#### [Data extracts]
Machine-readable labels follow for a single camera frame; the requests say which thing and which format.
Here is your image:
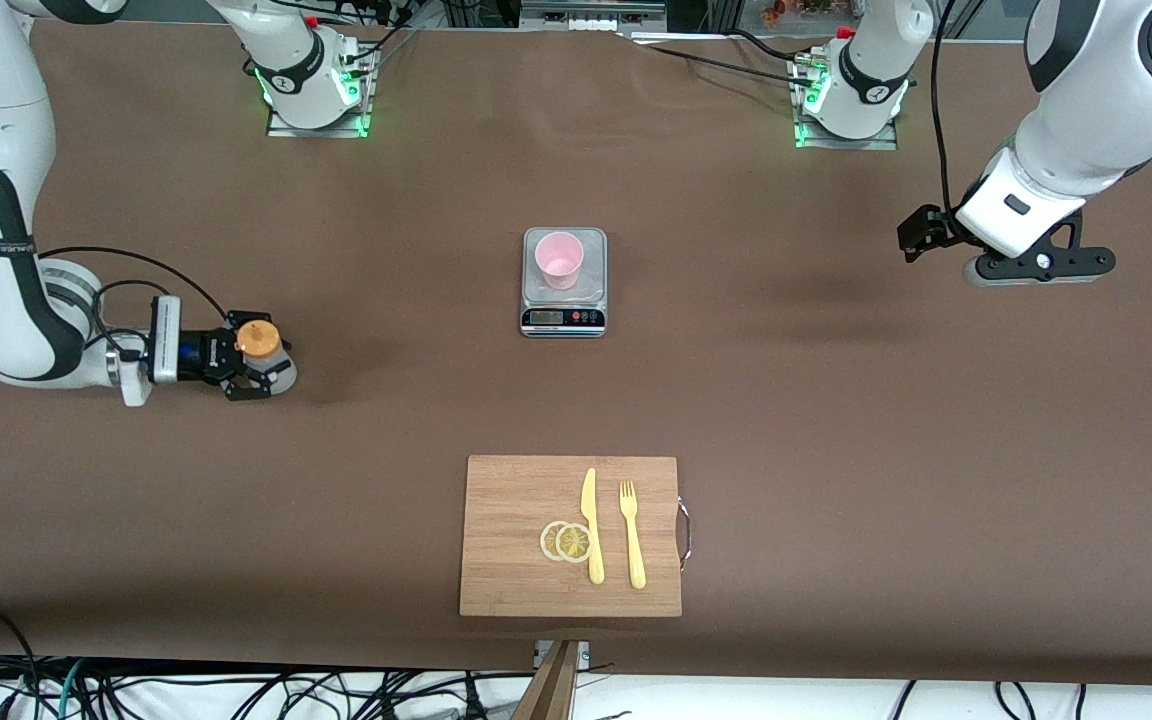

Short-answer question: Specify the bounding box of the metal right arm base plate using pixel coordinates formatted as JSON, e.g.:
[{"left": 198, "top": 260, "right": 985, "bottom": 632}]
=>
[{"left": 266, "top": 45, "right": 378, "bottom": 139}]

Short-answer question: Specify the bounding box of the brown table cover sheet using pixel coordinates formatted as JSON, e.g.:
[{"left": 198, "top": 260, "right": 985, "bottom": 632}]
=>
[{"left": 0, "top": 18, "right": 1152, "bottom": 691}]

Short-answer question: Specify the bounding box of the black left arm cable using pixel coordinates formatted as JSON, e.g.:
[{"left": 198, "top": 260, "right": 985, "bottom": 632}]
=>
[{"left": 930, "top": 0, "right": 963, "bottom": 217}]

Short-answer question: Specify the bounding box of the wooden post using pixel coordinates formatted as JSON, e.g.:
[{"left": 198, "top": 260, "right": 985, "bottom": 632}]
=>
[{"left": 511, "top": 640, "right": 582, "bottom": 720}]

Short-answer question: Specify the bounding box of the bamboo cutting board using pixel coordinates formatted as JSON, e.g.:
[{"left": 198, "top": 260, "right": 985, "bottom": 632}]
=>
[{"left": 459, "top": 455, "right": 692, "bottom": 618}]

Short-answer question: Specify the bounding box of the yellow plastic knife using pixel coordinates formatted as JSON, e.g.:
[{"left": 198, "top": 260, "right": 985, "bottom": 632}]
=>
[{"left": 580, "top": 467, "right": 606, "bottom": 586}]

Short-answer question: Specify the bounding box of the translucent squeeze bottle orange cap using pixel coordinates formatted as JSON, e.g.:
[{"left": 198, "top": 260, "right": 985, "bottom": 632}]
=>
[{"left": 234, "top": 318, "right": 299, "bottom": 394}]

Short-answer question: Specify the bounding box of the small metal bracket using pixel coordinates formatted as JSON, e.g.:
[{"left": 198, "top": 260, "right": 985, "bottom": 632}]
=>
[{"left": 533, "top": 640, "right": 592, "bottom": 669}]

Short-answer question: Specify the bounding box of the aluminium frame rail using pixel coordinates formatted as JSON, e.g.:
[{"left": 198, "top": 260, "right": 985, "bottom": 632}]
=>
[{"left": 519, "top": 0, "right": 669, "bottom": 31}]

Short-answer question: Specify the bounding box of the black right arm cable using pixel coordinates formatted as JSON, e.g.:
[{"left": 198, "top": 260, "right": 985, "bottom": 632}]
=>
[{"left": 0, "top": 245, "right": 233, "bottom": 373}]

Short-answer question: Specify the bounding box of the pink plastic cup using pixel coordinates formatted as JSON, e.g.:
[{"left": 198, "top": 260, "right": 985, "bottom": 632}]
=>
[{"left": 534, "top": 231, "right": 587, "bottom": 292}]

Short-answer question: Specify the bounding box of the silver digital kitchen scale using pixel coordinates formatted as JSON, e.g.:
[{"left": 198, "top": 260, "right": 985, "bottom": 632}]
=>
[{"left": 520, "top": 227, "right": 609, "bottom": 339}]

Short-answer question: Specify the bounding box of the yellow plastic fork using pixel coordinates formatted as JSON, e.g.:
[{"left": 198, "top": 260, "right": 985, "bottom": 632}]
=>
[{"left": 618, "top": 480, "right": 648, "bottom": 590}]

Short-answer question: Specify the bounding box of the long black cable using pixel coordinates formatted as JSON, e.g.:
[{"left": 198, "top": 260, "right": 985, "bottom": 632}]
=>
[{"left": 626, "top": 33, "right": 822, "bottom": 89}]

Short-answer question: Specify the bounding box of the teal cable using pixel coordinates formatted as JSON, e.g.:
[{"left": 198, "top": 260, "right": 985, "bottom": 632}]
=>
[{"left": 54, "top": 658, "right": 89, "bottom": 720}]

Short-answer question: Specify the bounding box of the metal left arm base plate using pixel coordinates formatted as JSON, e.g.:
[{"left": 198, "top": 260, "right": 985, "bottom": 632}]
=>
[{"left": 793, "top": 60, "right": 900, "bottom": 152}]

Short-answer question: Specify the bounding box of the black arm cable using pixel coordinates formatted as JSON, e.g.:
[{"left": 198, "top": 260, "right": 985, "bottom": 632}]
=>
[
  {"left": 930, "top": 0, "right": 963, "bottom": 217},
  {"left": 0, "top": 245, "right": 233, "bottom": 373}
]

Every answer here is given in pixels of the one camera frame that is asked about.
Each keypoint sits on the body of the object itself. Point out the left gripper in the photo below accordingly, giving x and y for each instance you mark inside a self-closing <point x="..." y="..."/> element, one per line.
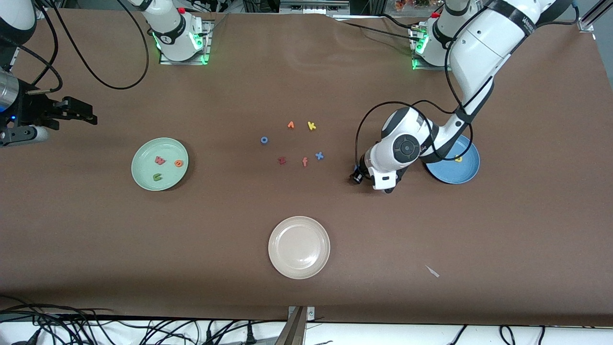
<point x="363" y="167"/>

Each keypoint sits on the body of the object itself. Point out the blue round plate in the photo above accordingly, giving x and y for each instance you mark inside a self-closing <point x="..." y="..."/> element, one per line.
<point x="459" y="172"/>

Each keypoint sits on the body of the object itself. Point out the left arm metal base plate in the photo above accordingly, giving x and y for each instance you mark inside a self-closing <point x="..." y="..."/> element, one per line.
<point x="421" y="67"/>

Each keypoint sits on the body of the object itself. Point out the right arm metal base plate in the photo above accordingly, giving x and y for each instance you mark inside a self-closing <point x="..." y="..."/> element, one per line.
<point x="184" y="62"/>

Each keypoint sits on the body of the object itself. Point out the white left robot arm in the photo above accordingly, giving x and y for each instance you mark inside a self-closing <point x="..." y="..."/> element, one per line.
<point x="483" y="48"/>

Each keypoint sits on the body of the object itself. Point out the metal bracket at table edge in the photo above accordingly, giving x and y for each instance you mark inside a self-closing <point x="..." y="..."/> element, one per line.
<point x="297" y="328"/>

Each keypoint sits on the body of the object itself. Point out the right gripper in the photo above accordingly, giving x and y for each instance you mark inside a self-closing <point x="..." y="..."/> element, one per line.
<point x="32" y="109"/>

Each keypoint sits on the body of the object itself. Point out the aluminium frame rail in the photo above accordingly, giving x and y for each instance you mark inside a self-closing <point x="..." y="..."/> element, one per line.
<point x="591" y="17"/>
<point x="42" y="12"/>

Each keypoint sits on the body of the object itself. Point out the small white paper scrap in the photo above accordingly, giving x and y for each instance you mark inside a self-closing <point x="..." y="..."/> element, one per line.
<point x="432" y="271"/>

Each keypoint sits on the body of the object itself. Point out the beige round plate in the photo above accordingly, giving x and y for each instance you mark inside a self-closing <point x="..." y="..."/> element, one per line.
<point x="299" y="247"/>

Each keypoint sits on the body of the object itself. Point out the brown table cover mat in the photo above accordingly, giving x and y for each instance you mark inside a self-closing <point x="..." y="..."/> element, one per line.
<point x="306" y="86"/>

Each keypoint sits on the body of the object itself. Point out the light green round plate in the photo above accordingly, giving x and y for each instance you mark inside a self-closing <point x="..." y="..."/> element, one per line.
<point x="143" y="167"/>

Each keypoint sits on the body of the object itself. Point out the grey equipment box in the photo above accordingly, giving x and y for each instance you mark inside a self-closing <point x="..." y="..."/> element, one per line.
<point x="311" y="5"/>

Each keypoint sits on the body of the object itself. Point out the pink foam letter w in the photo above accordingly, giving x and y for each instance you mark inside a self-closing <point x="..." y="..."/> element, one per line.
<point x="160" y="161"/>

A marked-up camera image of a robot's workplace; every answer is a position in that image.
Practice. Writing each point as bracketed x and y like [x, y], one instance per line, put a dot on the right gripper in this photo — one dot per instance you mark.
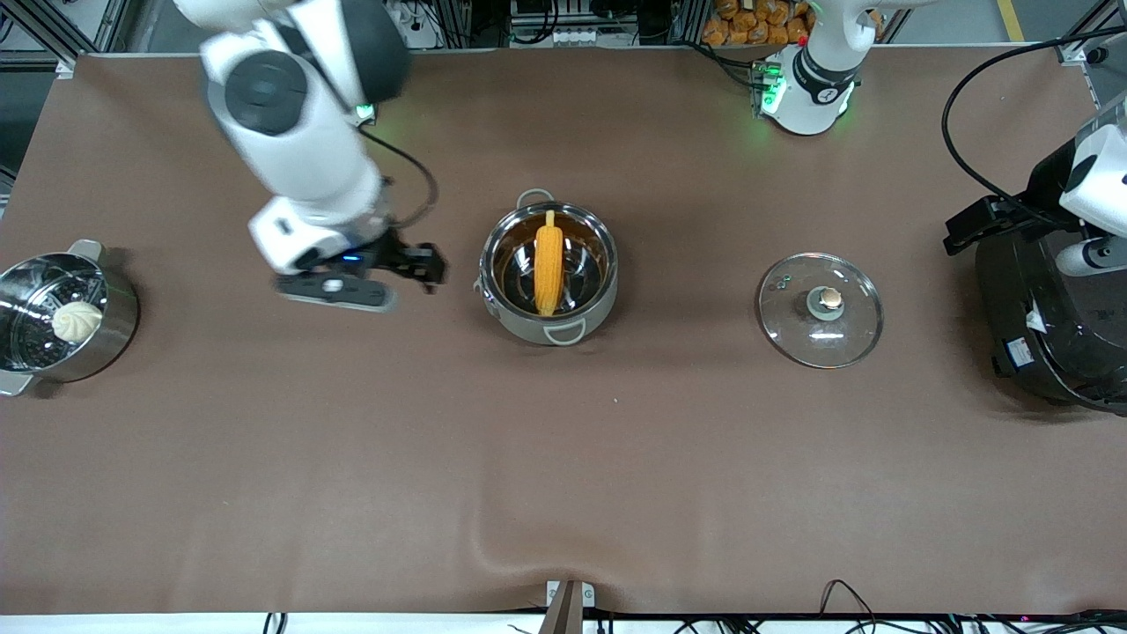
[395, 254]

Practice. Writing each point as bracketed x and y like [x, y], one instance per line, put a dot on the yellow knitted corn cob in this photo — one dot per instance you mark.
[549, 264]

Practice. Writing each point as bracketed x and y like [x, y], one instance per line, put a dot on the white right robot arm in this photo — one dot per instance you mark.
[299, 150]

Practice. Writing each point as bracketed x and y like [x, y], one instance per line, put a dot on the small white socket strip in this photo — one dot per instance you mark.
[581, 36]

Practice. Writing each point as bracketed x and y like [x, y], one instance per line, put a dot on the glass pot lid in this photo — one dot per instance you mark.
[826, 302]

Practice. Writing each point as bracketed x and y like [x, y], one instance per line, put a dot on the brown table cloth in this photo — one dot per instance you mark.
[563, 475]

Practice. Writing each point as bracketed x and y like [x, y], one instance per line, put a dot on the steel steamer pot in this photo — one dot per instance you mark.
[114, 339]

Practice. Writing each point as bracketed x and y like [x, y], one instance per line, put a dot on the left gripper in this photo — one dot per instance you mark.
[1012, 214]

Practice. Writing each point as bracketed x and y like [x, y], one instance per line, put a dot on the bag of orange snacks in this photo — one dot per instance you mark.
[757, 22]

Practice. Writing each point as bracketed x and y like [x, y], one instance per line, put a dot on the white power strip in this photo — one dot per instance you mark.
[418, 22]

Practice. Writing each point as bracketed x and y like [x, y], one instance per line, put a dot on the white steamed bun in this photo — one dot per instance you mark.
[77, 322]

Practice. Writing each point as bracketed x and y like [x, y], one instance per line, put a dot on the aluminium frame profile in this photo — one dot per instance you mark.
[1087, 40]

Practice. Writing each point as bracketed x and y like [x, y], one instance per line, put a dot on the black rice cooker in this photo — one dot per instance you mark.
[1057, 335]

#### [About this task]
Return from the data every line that holds "cable".

#### [Response to this exercise]
Short-answer question: Specify the bounding box of the black left arm cable using pixel coordinates formatted as JSON, e.g.:
Short-answer question: Specify the bounding box of the black right arm cable using pixel coordinates formatted as JSON, e.g.:
Short-answer question: Specify the bounding box of the long black cable using pixel coordinates formatted as JSON, e.g.:
Short-answer question: Specify the bounding box of the teal cable using pixel coordinates formatted as JSON, e.g.:
Short-answer question: Specify the bounding box of the black arm cable using pixel coordinates formatted as JSON, e.g.:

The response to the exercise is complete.